Introduction
Most engineers encounter observability only after something breaks.
You are deep in the zone on a new feature when an urgent incident gets escalated. The report from customer support is notoriously vague:
"The website is slow."
"Checkout is failing."
"The API is timing out."
The challenge in modern systems is rarely fixing the bug once you find it. The real headache is finding where the problem lives in the first place.
Modern applications are highly distributed. A single user action - like clicking “Place Order” - might travel through a frontend, a checkout service, a payment gateway, a database, a cache, and a third-party shipping API before returning a response. When a request slows down or fails, identifying the root cause across this massive web of dependencies is incredibly difficult.
Observability exists to solve this problem. It helps us answer one fundamental question:
What is actually happening inside my system right now?
Monitoring vs. Observability
Many engineers use these terms interchangeably, but they represent two different operational mindsets.
Monitoring focuses on known failure modes.
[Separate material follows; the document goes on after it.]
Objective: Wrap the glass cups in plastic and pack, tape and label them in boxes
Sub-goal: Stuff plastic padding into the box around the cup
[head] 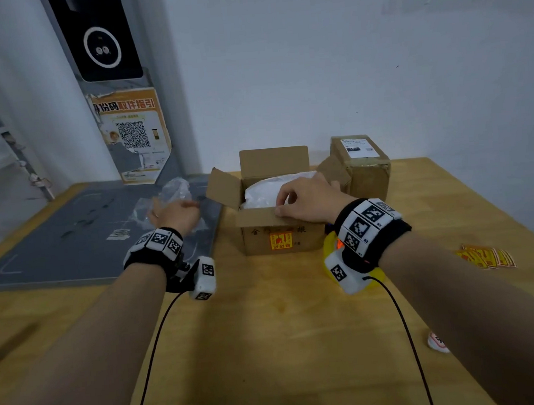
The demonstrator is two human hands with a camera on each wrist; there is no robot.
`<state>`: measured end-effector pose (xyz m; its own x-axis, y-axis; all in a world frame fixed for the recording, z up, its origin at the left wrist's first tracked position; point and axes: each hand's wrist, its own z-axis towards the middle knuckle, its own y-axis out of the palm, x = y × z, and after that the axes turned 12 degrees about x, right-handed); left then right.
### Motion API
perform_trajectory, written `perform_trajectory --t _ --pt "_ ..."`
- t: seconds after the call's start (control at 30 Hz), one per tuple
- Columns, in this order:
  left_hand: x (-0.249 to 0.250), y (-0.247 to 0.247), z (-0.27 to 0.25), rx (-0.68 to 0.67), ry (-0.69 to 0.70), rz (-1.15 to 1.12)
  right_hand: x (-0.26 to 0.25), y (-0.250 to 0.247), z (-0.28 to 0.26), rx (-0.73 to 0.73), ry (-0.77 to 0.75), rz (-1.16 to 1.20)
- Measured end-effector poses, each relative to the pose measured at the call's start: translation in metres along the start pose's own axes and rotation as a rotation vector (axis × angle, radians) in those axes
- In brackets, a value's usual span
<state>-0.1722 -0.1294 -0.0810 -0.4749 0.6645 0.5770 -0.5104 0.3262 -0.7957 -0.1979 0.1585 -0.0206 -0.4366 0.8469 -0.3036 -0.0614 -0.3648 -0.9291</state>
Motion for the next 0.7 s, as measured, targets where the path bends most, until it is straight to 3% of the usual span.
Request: perform_trajectory --t 0.1,0.17,0.27,0.37,0.43,0.5,0.57,0.63,0.7 --pt "-0.014 0.007 0.006 -0.211 -0.018 -0.066 0.004 0.005 -0.003 0.009 0.003 0.011" --pt "-0.018 0.009 0.007 -0.278 -0.024 0.036 0.007 0.008 -0.004 0.032 0.007 0.038" --pt "-0.028 0.017 0.007 -0.215 -0.192 0.013 0.010 0.013 -0.005 0.058 0.022 0.098" --pt "-0.041 0.019 0.017 -0.121 -0.234 -0.051 0.012 0.017 -0.005 0.067 0.036 0.129" --pt "-0.033 0.002 0.015 0.016 -0.245 -0.264 0.011 0.018 -0.005 0.065 0.039 0.142" --pt "-0.011 -0.024 0.007 0.274 -0.184 -0.504 0.011 0.017 -0.005 0.059 0.034 0.150" --pt "0.023 -0.052 -0.009 0.500 -0.026 -0.743 0.011 0.017 -0.006 0.048 0.031 0.171" --pt "0.062 -0.074 -0.033 0.569 0.218 -0.782 0.012 0.019 -0.007 0.051 0.037 0.191" --pt "0.094 -0.076 -0.053 0.472 0.463 -0.701 0.013 0.022 -0.008 0.062 0.054 0.196"
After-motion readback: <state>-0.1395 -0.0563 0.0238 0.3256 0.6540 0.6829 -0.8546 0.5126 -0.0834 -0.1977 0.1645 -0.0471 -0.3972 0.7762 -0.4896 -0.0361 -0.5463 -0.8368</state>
It watches specific metrics and alerts you when predefined thresholds are crossed (e.g., CPU usage exceeds 90%, or the HTTP error rate hits 5%). It answers the question:
Did a known problem happen?
Observability goes further. It gives you the power to debug systems from the outside without deploying new code, helping you navigate unknown failure modes. It answers the question:
Why did this problem happen?
Monitoring tells you WHEN a system is struggling. Observability tells you WHY.
What Is Telemetry?
To observe a system, you need data. Telemetry is the operational data generated and emitted by software while it runs. It includes events like a request starting, a database query taking 120ms, or a payment gateway timing out.
Telemetry is the raw material of observability. Everything we infer about our application’s health comes directly from it. In modern architectures, engineers often evaluate system health using the Four Golden Signals and collect telemetry through three primary forms: Metrics, Traces, and Logs.
The Four Golden Signals
Introduced in Google’s Site Reliability Engineering (SRE) book, the Four Golden Signals are the most critical elements to measure for any user-facing service.

1. Latency
Latency measures how long a request takes to complete for example 100ms, 220ms, 2s etc. Users rarely care about your infrastructure’s memory consumption, they care about responsiveness.
When measuring latency, averages are an illusion. If 99 users experience a lightning-fast 10ms response, but 1 user experiences a brutal 10-second hang, your average latency sits at a reasonable-looking 110ms. The average completely hides the fact that 1% of your customer base is having a miserable experience.
To avoid this, engineering teams rely on latency percentiles:
p50 (Median)
The exact middle of your data. 50% of requests are faster than this, and 50% are slower. It represents your typical user experience.
p95 / p99 (Tail Latency)
The thresholds showing what the worst 5% or 1% of your users are experiencing. Production teams monitor these closely to isolate and fix performance bottlenecks before they spread.
2. Traffic
Traffic measures the demand being placed on your system. This is typically quantified by metrics like HTTP requests per second, database queries per second, or concurrent messages processing in a queue. Traffic provides vital context: high latency during a traffic spike points to a capacity bottleneck, while high latency during low traffic usually points to a software bug.
3. Errors
Errors measure the rate of requests that fail. This includes explicit failures (like HTTP 500 Internal Server Errors), implicit failures (like an HTTP 200 that returns the wrong payload), and policy failures (like a response taking longer than a 2-second timeout configuration).
4. Saturation
Saturation measures how close a specific system resource is to being completely exhausted. It tracks things like CPU utilization, memory allocation, disk I/O, or thread pool constraints. Saturation is a leading indicator of trouble; as resources approach 100% capacity, latency percentiles almost always begin to degrade rapidly.
Note: To make the concepts easier to understand, this article uses a sample e-commerce application composed of multiple services such as Frontend, Cart, Checkout, Payment, Product Catalog, and databases. Rather than using generic examples like “Service A” and “Service B”, we’ll refer to these services directly when explaining traces, spans, logs, and observability concepts.
The Three Pillars of Observability
To track these golden signals, modern systems emit three distinct types of telemetry: Metrics, Traces, and Logs.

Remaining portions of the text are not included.